Dann bei ca 94% Ladestatus gab mir das iPhone eine Meldung raus, dass, das Zubehör evtl. nicht unterstützt wird und hat dann aufgehört zu laden.
Nach circa einer halben Stunde habe ich es dann wieder ans Kabel gesteckt und nach einigen Minuten kam diese Meldung wieder.
Wie kann dies sein? - Das Kabel ist Original aus dem "karton".

Hatte einer von euch eventuell auch schon dieses Problem?
Ich dachte, ich frage erstmal hier nach bevor ich zu dem 90km entfernten Laden renne .. 

_Dennis_


----------



## orca113 (23. Mai 2015)

*AW: iPhone 6 - Zubehör wird evtl. nicht unterstützt !*

Das Kabel kann defekt sein. Das hatte ich schon aber nur weil ich ständig mit Gewalt geknüddelt hab.
Hast du das iPhone mal hard reset?


----------



## RickGrimes (3. Juni 2015)

*AW: iPhone 6 - Zubehör wird evtl. nicht unterstützt !*

Ist das iPhone mit dem Kabel direkt über USB-Port vom PC verbunden oder gibt es da noch Verlängerungskabel, Hubs, Dockingstationen oder sonstiges zwischen?

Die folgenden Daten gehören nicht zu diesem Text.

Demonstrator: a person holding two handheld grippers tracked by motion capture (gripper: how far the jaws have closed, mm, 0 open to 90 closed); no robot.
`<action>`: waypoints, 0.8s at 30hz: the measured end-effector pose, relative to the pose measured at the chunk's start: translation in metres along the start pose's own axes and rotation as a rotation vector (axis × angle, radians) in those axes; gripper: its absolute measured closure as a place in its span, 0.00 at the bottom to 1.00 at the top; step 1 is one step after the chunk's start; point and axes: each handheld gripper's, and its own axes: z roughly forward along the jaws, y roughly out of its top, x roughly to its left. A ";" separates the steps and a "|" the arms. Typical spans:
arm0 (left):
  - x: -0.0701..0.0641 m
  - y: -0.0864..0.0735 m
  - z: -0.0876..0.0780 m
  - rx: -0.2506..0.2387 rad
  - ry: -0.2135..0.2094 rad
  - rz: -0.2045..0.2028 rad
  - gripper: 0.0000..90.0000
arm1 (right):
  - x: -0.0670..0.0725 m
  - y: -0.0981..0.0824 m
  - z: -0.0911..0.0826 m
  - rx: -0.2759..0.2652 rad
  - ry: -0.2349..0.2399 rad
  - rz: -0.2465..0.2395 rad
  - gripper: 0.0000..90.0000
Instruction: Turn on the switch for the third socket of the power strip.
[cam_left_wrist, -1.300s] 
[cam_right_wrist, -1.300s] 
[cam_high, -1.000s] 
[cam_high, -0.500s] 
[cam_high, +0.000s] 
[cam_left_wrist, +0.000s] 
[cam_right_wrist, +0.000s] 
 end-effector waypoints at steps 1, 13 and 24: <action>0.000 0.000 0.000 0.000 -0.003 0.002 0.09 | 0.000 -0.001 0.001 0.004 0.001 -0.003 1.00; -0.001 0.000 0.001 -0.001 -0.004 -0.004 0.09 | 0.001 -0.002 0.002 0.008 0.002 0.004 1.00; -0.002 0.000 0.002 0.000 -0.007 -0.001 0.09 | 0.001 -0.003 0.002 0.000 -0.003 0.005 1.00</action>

Wie sieht es mit Laden übers Netzteil aus?


----------



## endgame (6. Juni 2015)

*AW: iPhone 6 - Zubehör wird evtl. nicht unterstützt !*



RickGrimes schrieb:


> Ist das iPhone mit dem Kabel direkt über USB-Port vom PC verbunden oder gibt es da noch Verlängerungskabel, Hubs, Dockingstationen oder sonstiges zwischen? Wie sieht es mit Laden übers Netzteil aus?



Hi !
ist direkt von dem USB Port ins iPhone verbunden.
Es ist nichts dazwischen geschaltet.
Wenn ich es über das Netzteil auflade, gibt es das oben genannte Problem nicht.

liebe grüße,
Dennis


----------



## RickGrimes (7. Juni 2015)

*AW: iPhone 6 - Zubehör wird evtl. nicht unterstützt !*

Hmm.. sehr seltsam. Ansonsten könntest du mal ein anderes Kabel von Familie oder Freunden benutzen und schauen ob es damit auch vorkommt. 

Aber über 95% sollte man den Akku ja sowieso nicht aufladen weil ab da nur noch Spannungserhaltung erfolgt und das dem Akku nicht so gut tun soll :/


----------